**WORK ORDER**
Look through the lines below, find those with the word "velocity", and copy them.

========

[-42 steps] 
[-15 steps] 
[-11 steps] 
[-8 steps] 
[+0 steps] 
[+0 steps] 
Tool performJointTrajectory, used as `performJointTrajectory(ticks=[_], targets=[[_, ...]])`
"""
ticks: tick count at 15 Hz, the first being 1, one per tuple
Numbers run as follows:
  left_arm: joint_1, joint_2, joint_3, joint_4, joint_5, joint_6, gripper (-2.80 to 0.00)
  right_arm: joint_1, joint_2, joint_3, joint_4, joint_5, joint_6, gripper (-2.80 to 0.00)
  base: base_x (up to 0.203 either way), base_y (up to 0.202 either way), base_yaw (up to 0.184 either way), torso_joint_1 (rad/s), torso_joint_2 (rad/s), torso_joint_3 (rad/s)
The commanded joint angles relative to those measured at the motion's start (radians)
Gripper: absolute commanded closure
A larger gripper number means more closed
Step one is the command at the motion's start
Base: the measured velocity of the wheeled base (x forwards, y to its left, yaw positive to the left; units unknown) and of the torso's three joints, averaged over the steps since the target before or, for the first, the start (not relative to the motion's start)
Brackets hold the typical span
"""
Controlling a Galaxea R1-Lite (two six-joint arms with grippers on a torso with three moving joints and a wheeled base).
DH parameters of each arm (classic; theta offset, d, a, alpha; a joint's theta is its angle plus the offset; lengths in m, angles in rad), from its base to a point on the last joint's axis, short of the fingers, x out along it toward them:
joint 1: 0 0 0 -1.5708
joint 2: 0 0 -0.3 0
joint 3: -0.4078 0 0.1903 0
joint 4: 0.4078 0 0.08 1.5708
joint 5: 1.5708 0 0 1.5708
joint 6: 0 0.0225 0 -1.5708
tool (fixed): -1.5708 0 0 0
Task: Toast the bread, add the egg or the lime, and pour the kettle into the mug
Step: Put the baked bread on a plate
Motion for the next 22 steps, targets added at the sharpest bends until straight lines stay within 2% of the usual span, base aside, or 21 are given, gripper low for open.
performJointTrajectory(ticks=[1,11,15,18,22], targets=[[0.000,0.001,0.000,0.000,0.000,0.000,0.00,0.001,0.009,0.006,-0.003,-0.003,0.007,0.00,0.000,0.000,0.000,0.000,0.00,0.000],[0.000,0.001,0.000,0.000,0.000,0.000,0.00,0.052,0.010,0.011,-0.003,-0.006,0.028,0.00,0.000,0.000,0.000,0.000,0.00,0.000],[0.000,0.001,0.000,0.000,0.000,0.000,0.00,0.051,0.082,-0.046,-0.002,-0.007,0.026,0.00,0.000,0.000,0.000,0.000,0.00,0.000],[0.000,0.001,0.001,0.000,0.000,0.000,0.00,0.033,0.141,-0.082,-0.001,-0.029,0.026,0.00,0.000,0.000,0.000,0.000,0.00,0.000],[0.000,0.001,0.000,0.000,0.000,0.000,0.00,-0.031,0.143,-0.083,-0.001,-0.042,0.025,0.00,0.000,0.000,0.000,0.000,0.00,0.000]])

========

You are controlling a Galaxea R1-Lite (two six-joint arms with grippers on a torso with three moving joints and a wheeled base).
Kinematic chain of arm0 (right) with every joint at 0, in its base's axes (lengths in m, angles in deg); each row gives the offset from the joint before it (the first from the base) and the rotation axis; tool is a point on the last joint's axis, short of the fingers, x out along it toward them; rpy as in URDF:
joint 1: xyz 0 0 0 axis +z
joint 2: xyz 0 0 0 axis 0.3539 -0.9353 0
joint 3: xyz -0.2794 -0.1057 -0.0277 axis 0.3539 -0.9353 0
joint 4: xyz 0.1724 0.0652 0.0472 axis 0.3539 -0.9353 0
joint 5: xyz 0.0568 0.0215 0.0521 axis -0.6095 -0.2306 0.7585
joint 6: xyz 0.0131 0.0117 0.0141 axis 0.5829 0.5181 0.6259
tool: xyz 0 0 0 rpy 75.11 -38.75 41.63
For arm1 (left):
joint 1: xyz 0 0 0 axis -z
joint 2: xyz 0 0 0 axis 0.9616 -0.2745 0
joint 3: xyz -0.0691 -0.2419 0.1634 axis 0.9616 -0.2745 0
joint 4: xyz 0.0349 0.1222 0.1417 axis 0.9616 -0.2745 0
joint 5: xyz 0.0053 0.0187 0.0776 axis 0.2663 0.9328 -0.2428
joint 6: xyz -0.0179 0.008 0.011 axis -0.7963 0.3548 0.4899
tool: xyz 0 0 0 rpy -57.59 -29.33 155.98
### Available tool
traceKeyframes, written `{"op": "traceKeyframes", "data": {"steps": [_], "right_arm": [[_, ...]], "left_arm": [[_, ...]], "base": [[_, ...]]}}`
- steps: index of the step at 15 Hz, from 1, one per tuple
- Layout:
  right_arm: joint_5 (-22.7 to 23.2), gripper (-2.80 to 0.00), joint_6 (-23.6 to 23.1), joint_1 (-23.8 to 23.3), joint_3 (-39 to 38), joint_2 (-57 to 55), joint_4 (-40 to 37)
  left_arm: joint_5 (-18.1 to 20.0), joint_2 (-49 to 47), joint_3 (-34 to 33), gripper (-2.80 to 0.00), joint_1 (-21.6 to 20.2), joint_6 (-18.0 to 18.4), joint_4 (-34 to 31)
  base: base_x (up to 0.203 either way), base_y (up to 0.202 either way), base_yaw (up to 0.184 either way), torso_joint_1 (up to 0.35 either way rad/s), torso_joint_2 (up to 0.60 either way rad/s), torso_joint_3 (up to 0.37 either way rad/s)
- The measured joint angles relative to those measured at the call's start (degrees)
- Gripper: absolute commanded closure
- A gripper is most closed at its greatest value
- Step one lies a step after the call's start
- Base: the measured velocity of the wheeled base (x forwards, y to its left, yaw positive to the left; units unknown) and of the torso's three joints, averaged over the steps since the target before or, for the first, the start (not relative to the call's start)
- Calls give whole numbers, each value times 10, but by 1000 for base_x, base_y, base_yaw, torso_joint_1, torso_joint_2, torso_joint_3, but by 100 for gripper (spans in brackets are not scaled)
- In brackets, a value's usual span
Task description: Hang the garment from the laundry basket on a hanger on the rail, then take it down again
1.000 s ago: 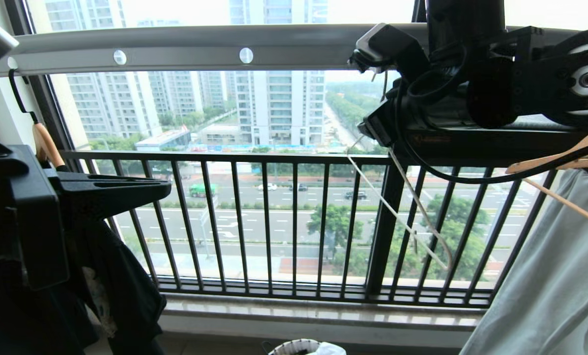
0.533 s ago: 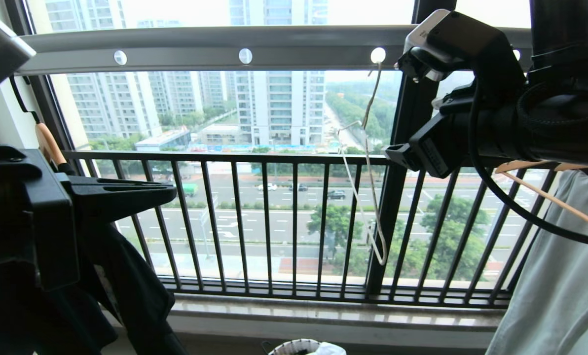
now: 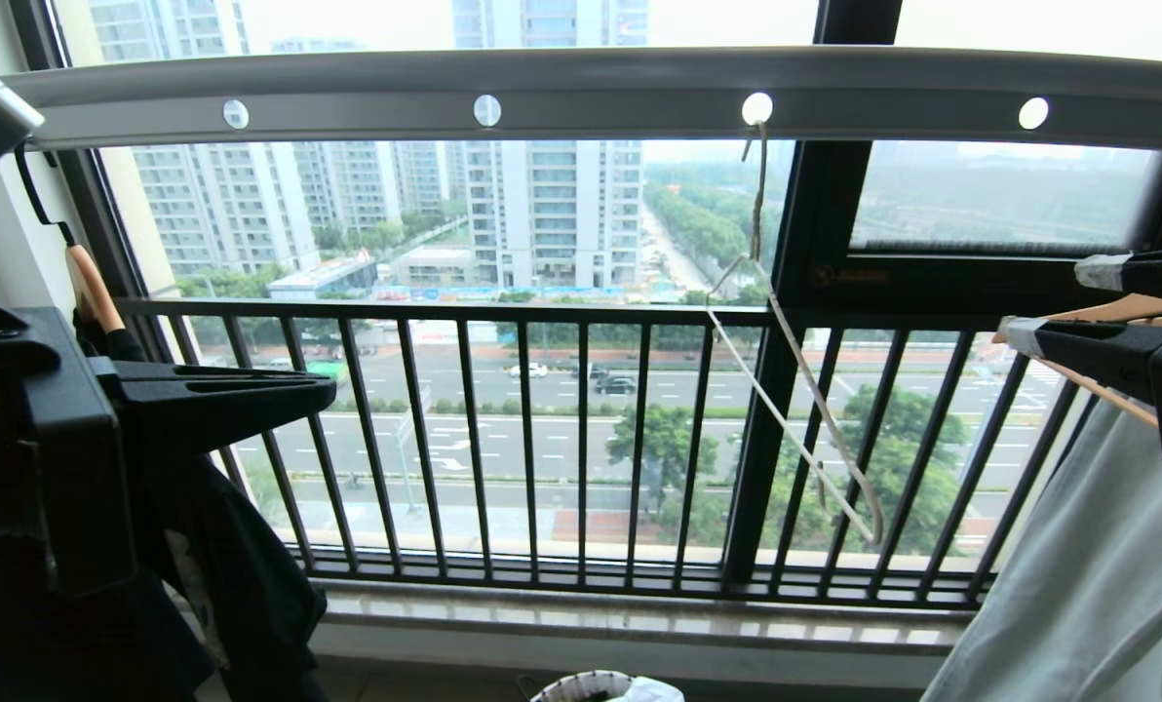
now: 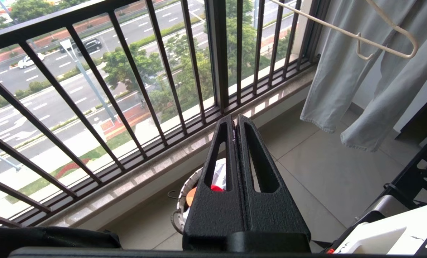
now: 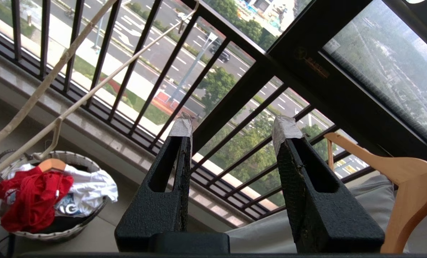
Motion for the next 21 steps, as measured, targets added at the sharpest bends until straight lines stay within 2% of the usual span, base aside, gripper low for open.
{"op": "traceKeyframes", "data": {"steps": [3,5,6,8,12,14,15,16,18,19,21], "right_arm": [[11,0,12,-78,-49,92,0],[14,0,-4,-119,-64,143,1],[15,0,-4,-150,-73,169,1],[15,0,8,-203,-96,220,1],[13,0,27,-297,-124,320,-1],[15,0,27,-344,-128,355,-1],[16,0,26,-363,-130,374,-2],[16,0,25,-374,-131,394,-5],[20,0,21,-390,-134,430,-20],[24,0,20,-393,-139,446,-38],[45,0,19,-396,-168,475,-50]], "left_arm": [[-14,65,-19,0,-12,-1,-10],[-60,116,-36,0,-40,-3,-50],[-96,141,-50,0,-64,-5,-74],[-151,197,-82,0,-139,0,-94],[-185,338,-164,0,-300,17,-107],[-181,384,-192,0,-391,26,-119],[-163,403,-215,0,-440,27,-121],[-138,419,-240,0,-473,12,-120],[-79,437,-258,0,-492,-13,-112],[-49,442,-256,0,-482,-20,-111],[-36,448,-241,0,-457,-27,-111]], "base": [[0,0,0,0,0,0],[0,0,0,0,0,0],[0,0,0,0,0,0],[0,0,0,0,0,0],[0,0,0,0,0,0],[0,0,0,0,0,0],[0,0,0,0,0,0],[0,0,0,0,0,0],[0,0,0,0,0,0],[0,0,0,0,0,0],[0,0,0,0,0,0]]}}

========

**ANSWER BELOW**
Base: the measured velocity of the wheeled base (x forwards, y to its left, yaw positive to the left; units unknown) and of the torso's three joints, averaged over the steps since the target before or, for the first, the start (not relative to the motion's start)
- Base: the measured velocity of the wheeled base (x forwards, y to its left, yaw positive to the left; units unknown) and of the torso's three joints, averaged over the steps since the target before or, for the first, the start (not relative to the call's start)

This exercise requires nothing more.